Which lines of the listing below contain the word "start"? Copy each of them.

+---+

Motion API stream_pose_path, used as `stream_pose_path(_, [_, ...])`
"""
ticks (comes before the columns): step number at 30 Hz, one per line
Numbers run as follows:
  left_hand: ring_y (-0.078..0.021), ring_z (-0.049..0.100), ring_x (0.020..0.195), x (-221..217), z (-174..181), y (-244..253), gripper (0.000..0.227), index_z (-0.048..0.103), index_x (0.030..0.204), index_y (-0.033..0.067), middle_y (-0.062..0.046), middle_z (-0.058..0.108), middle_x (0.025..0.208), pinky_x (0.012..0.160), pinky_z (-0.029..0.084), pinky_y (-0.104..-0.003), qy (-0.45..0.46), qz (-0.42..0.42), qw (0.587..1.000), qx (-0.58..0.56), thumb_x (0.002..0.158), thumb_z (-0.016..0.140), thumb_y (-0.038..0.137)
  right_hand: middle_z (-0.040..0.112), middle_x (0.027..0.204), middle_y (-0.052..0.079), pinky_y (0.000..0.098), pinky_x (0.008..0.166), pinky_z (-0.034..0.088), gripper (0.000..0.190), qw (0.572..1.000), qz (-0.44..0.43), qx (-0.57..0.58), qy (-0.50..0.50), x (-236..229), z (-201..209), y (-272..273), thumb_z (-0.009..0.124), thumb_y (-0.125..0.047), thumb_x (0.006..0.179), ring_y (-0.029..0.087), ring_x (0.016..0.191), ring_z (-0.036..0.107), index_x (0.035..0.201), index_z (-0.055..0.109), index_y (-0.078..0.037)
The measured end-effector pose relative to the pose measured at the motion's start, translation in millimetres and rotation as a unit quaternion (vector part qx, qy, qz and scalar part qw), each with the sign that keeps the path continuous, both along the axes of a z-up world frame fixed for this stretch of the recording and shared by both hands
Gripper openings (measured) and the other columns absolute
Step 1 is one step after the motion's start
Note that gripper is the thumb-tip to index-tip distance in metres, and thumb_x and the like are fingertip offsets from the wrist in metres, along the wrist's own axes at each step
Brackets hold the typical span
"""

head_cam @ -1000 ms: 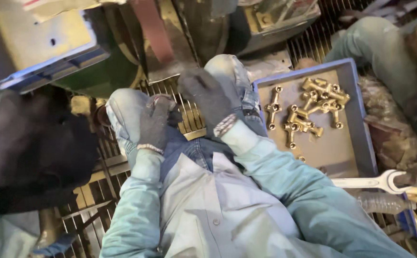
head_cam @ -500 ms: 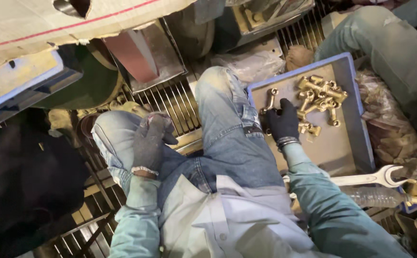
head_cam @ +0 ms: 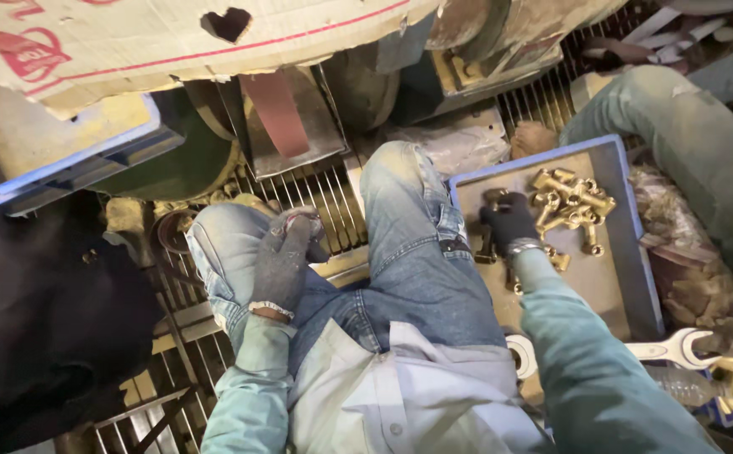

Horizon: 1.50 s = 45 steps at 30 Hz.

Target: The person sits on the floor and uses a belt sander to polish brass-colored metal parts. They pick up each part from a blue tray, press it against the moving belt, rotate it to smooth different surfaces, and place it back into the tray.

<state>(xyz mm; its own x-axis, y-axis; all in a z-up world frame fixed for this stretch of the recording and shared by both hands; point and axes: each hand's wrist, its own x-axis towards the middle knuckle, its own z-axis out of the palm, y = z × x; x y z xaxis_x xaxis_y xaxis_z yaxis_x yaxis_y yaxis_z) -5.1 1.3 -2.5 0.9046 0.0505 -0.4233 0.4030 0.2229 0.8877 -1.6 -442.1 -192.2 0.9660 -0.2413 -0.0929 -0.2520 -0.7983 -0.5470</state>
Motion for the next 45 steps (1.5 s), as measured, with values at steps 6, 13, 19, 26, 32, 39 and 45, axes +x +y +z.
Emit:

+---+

_REPLY_
The measured end-effector pose relative to the pose measured at the motion's start, translation in millimetres and rotation as a unit quaternion (vector part qx, qy, qz and scalar part qw), each with the sign that keeps the path continuous, both along the axes of a z-up world frame fixed for this stretch of the recording and shared by both hands
Step 1 is one step after the motion's start

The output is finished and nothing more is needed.